--- START ---

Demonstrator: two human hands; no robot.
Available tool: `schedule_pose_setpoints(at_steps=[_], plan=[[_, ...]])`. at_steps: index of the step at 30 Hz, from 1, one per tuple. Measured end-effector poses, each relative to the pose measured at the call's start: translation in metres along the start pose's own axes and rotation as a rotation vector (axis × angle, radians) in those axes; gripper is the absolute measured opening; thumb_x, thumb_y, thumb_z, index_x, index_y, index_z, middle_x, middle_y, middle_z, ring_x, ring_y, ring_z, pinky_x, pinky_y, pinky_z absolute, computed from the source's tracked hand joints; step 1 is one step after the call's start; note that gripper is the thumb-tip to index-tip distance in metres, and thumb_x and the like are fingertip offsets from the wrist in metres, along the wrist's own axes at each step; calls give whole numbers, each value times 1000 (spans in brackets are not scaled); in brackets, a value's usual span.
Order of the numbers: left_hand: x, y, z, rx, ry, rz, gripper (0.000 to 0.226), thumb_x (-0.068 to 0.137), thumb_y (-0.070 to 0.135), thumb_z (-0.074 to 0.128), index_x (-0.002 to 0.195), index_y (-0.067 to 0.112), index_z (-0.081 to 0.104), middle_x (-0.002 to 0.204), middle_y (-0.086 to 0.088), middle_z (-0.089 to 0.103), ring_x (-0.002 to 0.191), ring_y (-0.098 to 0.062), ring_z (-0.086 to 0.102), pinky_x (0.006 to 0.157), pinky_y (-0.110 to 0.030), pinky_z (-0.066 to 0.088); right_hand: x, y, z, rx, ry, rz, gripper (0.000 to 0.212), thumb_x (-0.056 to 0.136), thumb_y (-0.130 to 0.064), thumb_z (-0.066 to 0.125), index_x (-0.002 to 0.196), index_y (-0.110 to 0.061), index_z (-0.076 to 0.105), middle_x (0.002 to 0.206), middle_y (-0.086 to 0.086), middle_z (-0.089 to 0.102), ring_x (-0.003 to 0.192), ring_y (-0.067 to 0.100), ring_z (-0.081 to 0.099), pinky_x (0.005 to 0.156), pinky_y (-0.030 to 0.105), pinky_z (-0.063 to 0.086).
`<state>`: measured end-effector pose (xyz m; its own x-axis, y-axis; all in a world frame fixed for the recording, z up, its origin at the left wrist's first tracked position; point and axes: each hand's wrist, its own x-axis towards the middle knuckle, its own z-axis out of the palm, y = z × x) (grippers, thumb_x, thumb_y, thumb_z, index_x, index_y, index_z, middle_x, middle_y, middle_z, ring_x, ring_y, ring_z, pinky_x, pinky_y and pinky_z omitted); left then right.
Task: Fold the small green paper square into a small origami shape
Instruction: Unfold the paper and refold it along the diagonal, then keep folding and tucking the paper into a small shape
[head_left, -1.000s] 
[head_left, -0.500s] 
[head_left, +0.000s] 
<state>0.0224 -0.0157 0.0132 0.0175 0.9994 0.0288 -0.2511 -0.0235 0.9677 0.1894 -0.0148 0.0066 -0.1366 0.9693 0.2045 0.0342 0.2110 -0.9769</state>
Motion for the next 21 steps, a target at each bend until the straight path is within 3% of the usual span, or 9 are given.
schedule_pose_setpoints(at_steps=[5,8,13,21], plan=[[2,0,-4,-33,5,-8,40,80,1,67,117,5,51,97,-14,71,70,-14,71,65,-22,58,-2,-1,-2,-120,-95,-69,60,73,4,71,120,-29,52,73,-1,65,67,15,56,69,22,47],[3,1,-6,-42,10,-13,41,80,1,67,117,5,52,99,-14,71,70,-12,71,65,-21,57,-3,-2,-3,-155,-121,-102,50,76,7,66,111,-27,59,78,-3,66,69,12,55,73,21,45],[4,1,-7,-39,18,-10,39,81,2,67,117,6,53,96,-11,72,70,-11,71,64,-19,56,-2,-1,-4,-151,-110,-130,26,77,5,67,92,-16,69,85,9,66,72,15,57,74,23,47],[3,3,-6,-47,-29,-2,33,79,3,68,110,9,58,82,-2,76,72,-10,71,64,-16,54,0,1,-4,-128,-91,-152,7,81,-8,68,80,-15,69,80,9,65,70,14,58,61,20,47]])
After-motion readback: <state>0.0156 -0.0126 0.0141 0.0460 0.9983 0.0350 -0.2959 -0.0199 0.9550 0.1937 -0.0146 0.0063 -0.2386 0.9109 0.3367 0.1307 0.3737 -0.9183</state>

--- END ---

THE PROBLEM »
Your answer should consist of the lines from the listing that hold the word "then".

ANSWER BOX »
`<state>`: measured end-effector pose (xyz m; its own x-axis, y-axis; all in a world frame fixed for the recording, z up, its origin at the left wrist's first tracked position; point and axes: each hand's wrist, its own x-axis towards the middle knuckle, its own z-axis out of the palm, y = z × x) (grippers, thumb_x, thumb_y, thumb_z, index_x, index_y, index_z, middle_x, middle_y, middle_z, ring_x, ring_y, ring_z, pinky_x, pinky_y and pinky_z omitted); left then right.
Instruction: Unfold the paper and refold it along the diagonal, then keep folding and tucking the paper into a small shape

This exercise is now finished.